On France’s Atlantic seaboard, a long-established engine works is quietly gearing up for what could be its most intense period of activity since the post-war industrial surge.
At Saint-Nazaire, a site famed for producing diesel engines that can outweigh a fully laden passenger aircraft is moving into a new chapter under its German owner Everllence. The factory is benefiting from two powerful, parallel demand waves: safety-critical equipment for nuclear power and the push towards low‑carbon shipping.
From S.E.M.T. roots to the Everllence Saint-Nazaire engine works
Heavy engineering is woven into daily life in Saint-Nazaire. The engine plant traces its origins to 1946, when the Société d’Études des Machines Thermiques (S.E.M.T.) began developing and manufacturing large diesel engines for ships and power generation.
Over the decades, the initials S.E.M.T. became synonymous with marine propulsion and industrial prime movers. While the original company ceased to exist in 2006, both the site and the name endured through a succession of owners and are now part of the German energy group Everllence, previously MAN Energy Solutions.
Today, roughly 600 people are employed at the Saint-Nazaire facility. Rather than marking its 80th anniversary with symbolic gestures, the plant is being prepared for a tangible step-change: expanded industrial capacity, upgraded production equipment and renewed office space.
Everllence intends to turn Saint-Nazaire into an industrial “war machine”, increasing output by roughly 40% by 2028.
Why demand is surging: nuclear resilience and low‑carbon shipping
The growth plan is rooted in a straightforward reality: in two sectors that rarely accelerate together-nuclear energy and maritime transport-operators increasingly need engines that are exceptionally robust and able to operate on multiple fuels.
In nuclear facilities, the priority is absolute reliability under extreme conditions. In shipping, the pressure comes from tighter emissions rules and the high cost of replacing entire fleets, which makes retrofits and fuel flexibility especially valuable.
Nuclear engines designed for worst‑case events
Within a nuclear power station, Everllence engines (along with those from a small group of competitors) perform a vital job that is largely invisible during normal operations. They are not used to drive the main turbines or generate routine electricity for the grid.
Instead, they are installed as a final layer of protection-engineered to start rapidly if multiple systems fail and the plant loses external power.

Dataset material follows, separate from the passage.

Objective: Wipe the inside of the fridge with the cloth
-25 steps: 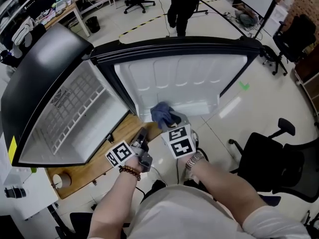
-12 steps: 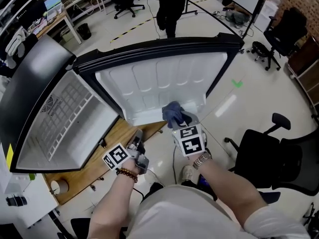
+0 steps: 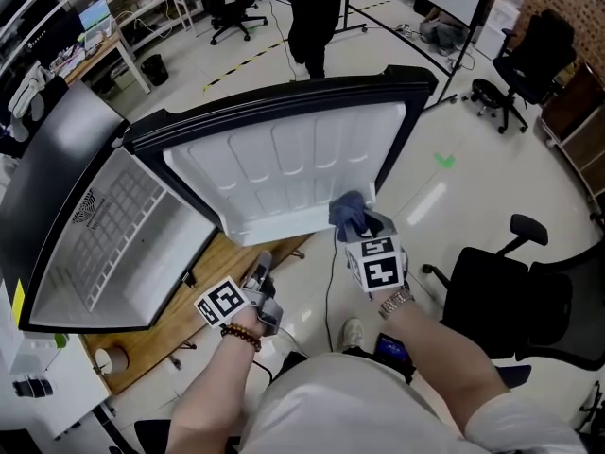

These large engines are deployed as:
- emergency diesel generator sets
- backup power supplies for essential safety systems
- autonomous electricity sources when the external grid is unavailable
If the incoming power supply is lost, the engines must start within seconds. Once online, they provide electricity for:
- cooling systems for the reactor and spent fuel pools
- safety and containment pumps
- instrumentation and control systems that enable operators to maintain oversight
They are designed to cope with “design‑basis accidents” and scenarios beyond that baseline, including earthquakes, flooding and widespread grid disturbances where seconds and minutes matter. In this context, reliability is not a branding claim-it is embedded in the relevant standards and validated through demanding test regimes.
The IAEA estimates global nuclear capacity could climb from around 377 GW today to almost 1,000 GW by 2050, drawing emergency equipment suppliers such as Everllence into a long investment cycle.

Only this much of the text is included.